[COLLECTED DATA]:
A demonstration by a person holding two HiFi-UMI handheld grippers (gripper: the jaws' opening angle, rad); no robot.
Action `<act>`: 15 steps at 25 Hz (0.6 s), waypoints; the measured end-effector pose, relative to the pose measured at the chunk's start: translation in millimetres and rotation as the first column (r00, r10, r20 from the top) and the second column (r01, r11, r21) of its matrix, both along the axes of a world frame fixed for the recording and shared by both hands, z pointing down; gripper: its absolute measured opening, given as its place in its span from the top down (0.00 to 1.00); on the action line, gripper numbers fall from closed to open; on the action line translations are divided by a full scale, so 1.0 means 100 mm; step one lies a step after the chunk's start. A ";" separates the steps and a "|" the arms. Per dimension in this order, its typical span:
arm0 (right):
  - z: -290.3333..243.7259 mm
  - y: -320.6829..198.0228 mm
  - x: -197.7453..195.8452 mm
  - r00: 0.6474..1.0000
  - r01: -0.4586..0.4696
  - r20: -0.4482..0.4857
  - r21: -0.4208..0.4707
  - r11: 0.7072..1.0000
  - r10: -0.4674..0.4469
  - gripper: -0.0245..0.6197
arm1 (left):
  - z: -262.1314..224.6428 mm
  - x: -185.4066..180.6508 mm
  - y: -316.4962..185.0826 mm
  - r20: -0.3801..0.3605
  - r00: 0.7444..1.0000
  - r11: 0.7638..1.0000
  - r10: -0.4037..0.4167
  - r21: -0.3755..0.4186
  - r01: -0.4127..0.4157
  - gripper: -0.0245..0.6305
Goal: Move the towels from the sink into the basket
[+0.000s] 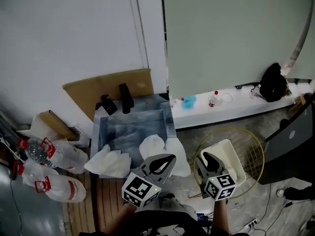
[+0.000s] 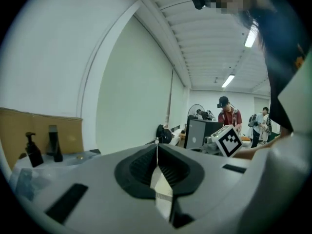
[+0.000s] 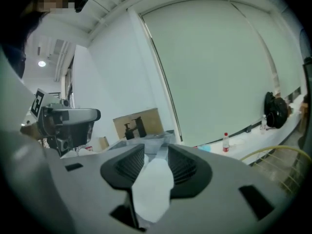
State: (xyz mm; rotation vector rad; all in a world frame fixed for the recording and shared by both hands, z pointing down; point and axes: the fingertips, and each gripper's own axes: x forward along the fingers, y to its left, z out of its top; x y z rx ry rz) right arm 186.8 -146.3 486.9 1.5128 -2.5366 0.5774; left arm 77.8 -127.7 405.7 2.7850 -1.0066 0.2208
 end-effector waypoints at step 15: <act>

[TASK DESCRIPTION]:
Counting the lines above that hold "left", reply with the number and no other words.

[TASK RESULT]:
2